Which of the lines in the records below hold the string "what"? Copy every one of them.

[AVAILABLE RECORDS]

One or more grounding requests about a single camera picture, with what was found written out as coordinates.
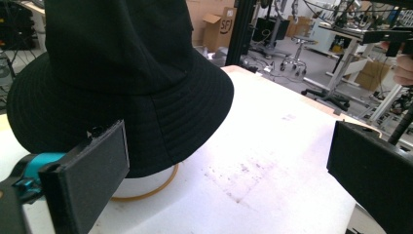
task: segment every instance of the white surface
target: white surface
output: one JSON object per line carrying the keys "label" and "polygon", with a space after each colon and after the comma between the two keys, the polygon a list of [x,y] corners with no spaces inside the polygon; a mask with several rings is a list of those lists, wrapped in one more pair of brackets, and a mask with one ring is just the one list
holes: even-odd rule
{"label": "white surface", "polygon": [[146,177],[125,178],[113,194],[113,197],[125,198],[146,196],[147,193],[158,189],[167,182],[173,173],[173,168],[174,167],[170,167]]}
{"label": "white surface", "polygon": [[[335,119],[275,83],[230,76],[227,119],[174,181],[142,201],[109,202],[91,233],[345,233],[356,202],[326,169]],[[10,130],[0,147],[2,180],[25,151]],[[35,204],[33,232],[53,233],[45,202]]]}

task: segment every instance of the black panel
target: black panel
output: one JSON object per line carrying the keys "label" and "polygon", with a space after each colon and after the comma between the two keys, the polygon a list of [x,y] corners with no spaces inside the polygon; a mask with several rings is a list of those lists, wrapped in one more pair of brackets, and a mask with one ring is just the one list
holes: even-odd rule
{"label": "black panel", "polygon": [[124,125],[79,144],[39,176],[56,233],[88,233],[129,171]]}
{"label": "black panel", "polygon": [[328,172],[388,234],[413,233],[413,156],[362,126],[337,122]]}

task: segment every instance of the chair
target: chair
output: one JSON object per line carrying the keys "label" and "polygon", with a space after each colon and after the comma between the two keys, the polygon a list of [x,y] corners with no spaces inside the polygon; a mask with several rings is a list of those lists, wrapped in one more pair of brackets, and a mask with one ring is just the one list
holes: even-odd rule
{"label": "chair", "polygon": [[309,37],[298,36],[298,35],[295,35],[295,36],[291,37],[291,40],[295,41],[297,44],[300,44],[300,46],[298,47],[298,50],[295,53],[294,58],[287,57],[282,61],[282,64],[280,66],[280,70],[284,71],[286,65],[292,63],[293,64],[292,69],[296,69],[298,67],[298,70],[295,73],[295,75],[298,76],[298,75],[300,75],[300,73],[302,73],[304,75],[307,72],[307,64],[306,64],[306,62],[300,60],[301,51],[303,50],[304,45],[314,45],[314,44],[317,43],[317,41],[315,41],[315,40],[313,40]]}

[/AVAILABLE RECORDS]
[AVAILABLE RECORDS]

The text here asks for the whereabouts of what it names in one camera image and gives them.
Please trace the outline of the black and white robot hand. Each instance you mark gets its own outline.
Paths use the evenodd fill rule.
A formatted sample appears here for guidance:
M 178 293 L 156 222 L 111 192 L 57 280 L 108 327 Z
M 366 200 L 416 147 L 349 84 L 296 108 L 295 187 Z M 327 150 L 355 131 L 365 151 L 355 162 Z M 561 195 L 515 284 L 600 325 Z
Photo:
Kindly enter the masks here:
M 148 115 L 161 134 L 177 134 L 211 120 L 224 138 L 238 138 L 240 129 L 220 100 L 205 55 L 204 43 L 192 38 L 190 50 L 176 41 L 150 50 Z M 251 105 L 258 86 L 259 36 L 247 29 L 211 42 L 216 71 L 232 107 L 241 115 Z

[/AVAILABLE RECORDS]
[AVAILABLE RECORDS]

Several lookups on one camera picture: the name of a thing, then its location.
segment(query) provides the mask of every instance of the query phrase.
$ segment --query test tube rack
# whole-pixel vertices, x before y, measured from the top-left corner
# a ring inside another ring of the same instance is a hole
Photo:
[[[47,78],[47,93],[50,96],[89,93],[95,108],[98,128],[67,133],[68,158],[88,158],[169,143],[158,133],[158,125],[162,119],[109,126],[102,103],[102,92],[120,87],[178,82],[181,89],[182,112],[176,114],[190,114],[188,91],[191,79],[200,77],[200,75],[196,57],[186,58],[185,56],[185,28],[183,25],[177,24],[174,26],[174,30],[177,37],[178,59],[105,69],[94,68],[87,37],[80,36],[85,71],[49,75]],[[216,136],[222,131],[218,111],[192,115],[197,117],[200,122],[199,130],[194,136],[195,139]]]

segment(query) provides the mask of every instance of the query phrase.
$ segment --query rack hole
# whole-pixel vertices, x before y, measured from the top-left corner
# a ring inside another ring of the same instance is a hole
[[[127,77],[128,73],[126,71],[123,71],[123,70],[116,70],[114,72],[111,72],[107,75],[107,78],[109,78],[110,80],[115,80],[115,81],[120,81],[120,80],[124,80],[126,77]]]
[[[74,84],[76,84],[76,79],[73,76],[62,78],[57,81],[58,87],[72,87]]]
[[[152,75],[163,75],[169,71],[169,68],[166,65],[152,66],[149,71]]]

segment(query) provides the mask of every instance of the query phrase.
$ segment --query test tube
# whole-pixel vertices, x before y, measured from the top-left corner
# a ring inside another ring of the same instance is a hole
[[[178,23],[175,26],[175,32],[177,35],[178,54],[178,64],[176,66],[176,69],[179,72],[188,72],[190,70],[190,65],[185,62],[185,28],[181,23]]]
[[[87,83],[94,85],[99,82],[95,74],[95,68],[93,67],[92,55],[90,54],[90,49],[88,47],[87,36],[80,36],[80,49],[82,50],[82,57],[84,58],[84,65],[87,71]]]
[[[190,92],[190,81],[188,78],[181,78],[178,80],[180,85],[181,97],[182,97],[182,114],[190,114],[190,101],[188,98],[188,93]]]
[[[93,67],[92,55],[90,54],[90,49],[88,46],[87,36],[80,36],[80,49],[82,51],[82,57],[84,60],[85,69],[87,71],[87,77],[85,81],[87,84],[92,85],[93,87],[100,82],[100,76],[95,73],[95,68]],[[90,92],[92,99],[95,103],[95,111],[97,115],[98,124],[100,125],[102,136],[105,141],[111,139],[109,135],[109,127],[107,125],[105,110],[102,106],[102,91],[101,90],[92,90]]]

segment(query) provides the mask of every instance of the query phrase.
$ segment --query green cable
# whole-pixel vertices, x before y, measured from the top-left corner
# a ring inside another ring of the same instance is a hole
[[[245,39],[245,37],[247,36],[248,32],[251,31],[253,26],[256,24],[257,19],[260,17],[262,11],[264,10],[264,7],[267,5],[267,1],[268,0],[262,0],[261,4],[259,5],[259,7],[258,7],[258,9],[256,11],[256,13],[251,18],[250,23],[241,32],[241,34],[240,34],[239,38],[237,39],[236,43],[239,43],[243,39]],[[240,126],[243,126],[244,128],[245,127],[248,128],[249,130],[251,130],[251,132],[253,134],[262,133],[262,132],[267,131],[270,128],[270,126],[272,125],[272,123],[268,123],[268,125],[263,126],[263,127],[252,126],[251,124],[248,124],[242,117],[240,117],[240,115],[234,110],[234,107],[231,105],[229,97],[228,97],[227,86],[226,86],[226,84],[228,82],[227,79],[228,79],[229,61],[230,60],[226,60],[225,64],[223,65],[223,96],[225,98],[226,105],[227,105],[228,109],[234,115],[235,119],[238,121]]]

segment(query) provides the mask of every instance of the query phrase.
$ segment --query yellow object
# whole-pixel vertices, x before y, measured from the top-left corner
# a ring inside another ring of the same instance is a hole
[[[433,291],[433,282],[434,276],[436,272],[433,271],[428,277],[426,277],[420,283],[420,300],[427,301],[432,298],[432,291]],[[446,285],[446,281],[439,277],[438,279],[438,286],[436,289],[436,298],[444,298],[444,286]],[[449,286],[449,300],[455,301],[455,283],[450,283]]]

[/AVAILABLE RECORDS]

- [EXERCISE OUTPUT]
One or more grounding requests about a single camera picture, with what was found written out as coordinates.
The text here asks for the whereabouts of what it names in one camera image and gives them.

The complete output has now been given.